On November 1, 2023, the New York Department of Financial Services (NYDFS) finalized the second amendment to its cybersecurity regulations, which are available here. The rules contain the provisions we had described in the original NYDFS proposal a year ago (see our blog post here), but include some changes. NYDFS included comments on the proposed regulation and its response, in many cases indicating the NYDFS did not see a reason to change its proposal, but did change the provisions in some areas, including cybersecurity incidents:
– Addition of a new term “cybersecurity incident.” NYDFS retained the broader term “cybersecurity event” that it uses in several sections of the regulation, but, with respect to notifications to NYDFS (§ 500.17(a)), this new term applies. The two definitions from Section 500.1 are:
(f) Cybersecurity event means any act or attempt, successful or unsuccessful, to gain unauthorized access to, disrupt or misuse an information system or information stored on such information system.
(g) Cybersecurity incident means a cybersecurity event that has occurred at the covered entity, its affiliates, or a third-party service provider that:
(1) impacts the covered entity and requires the covered entity to notify any government body, self-regulatory agency or any other supervisory body;
(2) has a reasonable likelihood of materially harming any material part of the normal operation(s) of the covered entity; or
(3) results in the deployment of ransomware within a material part of the covered entity’s information systems.
– NYDFS responded to comments about the 72-hour notification requirement regarding those situations where a service provider has been subject to a cybersecurity incident and/or notification must be given to other government agencies. NYDFS stated:
The Department has revised the language of § 500.17(a) by replacing “from a determination” with “after determining” to clarify that it is the covered entity that is required to notify another governmental body, self-regulatory agency, or any other supervisory body for the notification requirements to apply, and the 72-hour reporting requirement when third-party service providers are involved is triggered when the covered entity makes its determination that reporting is required, making clear that the reporting requirement is tied to the covered entity having knowledge of a reportable event. The Department believes that providing notification to the Department when notice is already provided to another government body, self-regulatory agency, or other supervisory body would not create a substantial administrative burden.
[Comments, pages 28-29]
– NYDFS also clarified the requirement to provide updates to NYDFS regarding a cybersecurity incident, by limiting the reporting requirement in 500.17(a)(2) to “update the superintendent with material changes or new information previously unavailable.”

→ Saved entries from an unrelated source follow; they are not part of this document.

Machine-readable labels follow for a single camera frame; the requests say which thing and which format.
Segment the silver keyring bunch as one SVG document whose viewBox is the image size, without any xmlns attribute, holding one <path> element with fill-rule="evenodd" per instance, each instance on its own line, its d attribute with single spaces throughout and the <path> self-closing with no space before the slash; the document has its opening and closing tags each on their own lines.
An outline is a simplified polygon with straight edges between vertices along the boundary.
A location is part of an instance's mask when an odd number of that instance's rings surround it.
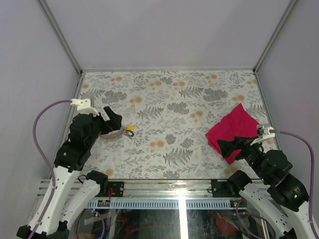
<svg viewBox="0 0 319 239">
<path fill-rule="evenodd" d="M 112 141 L 112 140 L 117 140 L 123 135 L 128 137 L 133 137 L 135 134 L 134 134 L 134 131 L 127 131 L 126 126 L 122 126 L 119 130 L 101 135 L 100 137 L 106 141 Z"/>
</svg>

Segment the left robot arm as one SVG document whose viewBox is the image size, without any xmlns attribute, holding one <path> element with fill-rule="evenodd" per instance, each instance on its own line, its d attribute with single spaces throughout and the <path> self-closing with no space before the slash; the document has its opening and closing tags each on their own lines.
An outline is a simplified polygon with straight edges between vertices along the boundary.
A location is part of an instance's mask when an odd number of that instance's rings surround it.
<svg viewBox="0 0 319 239">
<path fill-rule="evenodd" d="M 69 127 L 67 140 L 56 154 L 52 179 L 33 219 L 19 227 L 21 239 L 66 239 L 72 226 L 88 202 L 109 191 L 108 176 L 96 170 L 87 174 L 77 193 L 67 200 L 76 179 L 79 178 L 91 149 L 98 137 L 120 130 L 122 116 L 110 107 L 104 107 L 109 120 L 97 112 L 76 115 Z"/>
</svg>

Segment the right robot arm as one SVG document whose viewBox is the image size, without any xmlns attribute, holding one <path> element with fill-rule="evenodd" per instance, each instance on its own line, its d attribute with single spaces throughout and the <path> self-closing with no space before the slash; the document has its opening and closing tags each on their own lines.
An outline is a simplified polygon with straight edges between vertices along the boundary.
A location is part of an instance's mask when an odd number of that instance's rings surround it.
<svg viewBox="0 0 319 239">
<path fill-rule="evenodd" d="M 263 151 L 262 143 L 275 135 L 235 137 L 233 141 L 219 139 L 223 158 L 239 150 L 236 160 L 244 159 L 264 185 L 270 197 L 279 204 L 279 211 L 260 193 L 252 179 L 242 170 L 227 179 L 227 190 L 249 202 L 274 229 L 280 239 L 317 239 L 319 229 L 312 215 L 312 195 L 303 183 L 290 173 L 292 164 L 280 150 Z"/>
</svg>

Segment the pink cloth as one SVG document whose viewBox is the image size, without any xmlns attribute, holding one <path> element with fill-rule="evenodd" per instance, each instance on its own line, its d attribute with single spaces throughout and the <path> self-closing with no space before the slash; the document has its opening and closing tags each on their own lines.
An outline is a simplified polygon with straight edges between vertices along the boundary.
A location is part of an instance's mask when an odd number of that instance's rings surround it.
<svg viewBox="0 0 319 239">
<path fill-rule="evenodd" d="M 205 136 L 208 144 L 221 155 L 218 139 L 233 141 L 236 136 L 256 137 L 257 125 L 259 123 L 245 111 L 242 104 L 239 104 L 213 126 Z"/>
</svg>

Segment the floral table mat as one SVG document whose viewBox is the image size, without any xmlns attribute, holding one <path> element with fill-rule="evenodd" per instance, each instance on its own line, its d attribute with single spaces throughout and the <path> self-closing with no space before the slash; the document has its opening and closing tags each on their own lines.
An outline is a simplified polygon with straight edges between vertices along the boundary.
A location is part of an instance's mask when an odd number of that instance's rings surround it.
<svg viewBox="0 0 319 239">
<path fill-rule="evenodd" d="M 251 70 L 131 71 L 82 74 L 76 98 L 109 106 L 134 126 L 134 136 L 98 138 L 82 172 L 97 170 L 112 179 L 226 179 L 245 160 L 228 163 L 208 144 L 208 131 L 236 106 L 268 123 Z"/>
</svg>

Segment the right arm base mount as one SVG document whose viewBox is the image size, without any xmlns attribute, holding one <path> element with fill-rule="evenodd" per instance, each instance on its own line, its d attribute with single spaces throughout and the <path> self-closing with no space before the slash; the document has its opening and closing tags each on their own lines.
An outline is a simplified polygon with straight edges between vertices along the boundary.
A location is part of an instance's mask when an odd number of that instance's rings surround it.
<svg viewBox="0 0 319 239">
<path fill-rule="evenodd" d="M 239 192 L 244 190 L 244 187 L 252 183 L 249 181 L 231 181 L 211 179 L 211 194 L 214 198 L 235 198 L 240 197 Z"/>
</svg>

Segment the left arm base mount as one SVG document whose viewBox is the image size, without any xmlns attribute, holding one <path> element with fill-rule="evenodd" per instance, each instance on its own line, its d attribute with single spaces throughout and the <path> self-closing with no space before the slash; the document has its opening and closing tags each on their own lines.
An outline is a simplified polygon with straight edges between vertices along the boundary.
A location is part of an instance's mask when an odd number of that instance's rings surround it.
<svg viewBox="0 0 319 239">
<path fill-rule="evenodd" d="M 124 195 L 125 183 L 121 181 L 109 182 L 107 189 L 101 191 L 97 197 L 121 198 Z"/>
</svg>

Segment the aluminium front rail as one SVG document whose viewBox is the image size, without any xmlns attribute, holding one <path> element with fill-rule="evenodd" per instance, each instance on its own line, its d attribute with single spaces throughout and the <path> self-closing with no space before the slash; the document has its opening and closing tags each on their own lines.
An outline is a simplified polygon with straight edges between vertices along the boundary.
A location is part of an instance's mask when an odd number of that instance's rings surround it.
<svg viewBox="0 0 319 239">
<path fill-rule="evenodd" d="M 189 199 L 213 198 L 211 180 L 151 180 L 115 179 L 125 183 L 123 199 L 173 199 L 186 196 Z"/>
</svg>

NYDFS made other changes to the regulation, including with respect to the annual certification obligation: “the Department agrees to add the word “material” before the word “compliance” in § 500.17(b)(1)(i)(b) to be consistent with the Department’s intent to allow covered entities to certify their compliance with Part 500 if they have materially complied with Part 500 during the prior calendar year.” [Comments, page 32]
Given the wide variety of changes that our original post outlined, NYDFS has proposed several compliance dates, all based off the effective date of the new regulation of November 1, 2023. Most changes will take effect in 180 days (500.22(c)), or Monday, April 29, 2024. There are several other compliance dates that include different transition periods (500.22(d) and 500.22(e)), where covered entities will have:
(1) 30 days from the effective date of the second amendment to this Part to comply with the new requirements specified in section 500.17 of this Part; [cybersecurity incident reporting]
(2) one year from the effective date of the second amendment to this Part to comply with the new requirements specified in sections 500.4, [CISO] 500.15, [encryption] 500.16 [written plans, including incident response plans] and 500.19(a) of this Part; [limited exemptions]
(3) 18 months from the effective date of the second amendment to this Part to comply with the new requirements specified in sections 500.5(a)(2) [automated scans], 500.7, [risk assessment] 500.14(a)(2) [risk-based controls] and 500.14(b) [endpoint detection for Class A companies] of this Part; and
(4) two years from the effective date of the second amendment to this Part to comply with the new requirements specified in sections 500.12 [MFA] and 500.13(a) [asset inventory] of this Part.
(e) The new requirements specified in sections 500.19(e)-(h),[exemptions] 500.20,[violations and penalties] 500.21, [effective date is November 1 2023] 500.22 [effective dates] and 500.24 [exemptions] of this Part shall become effective November 1, 2023.
We have added the bracketed descriptions of each section for the reader’s convenience.
Covered entities should begin planning and budgeting for the new requirements now, even for those requirements with longer effective dates, because they affect several aspects of the enterprise.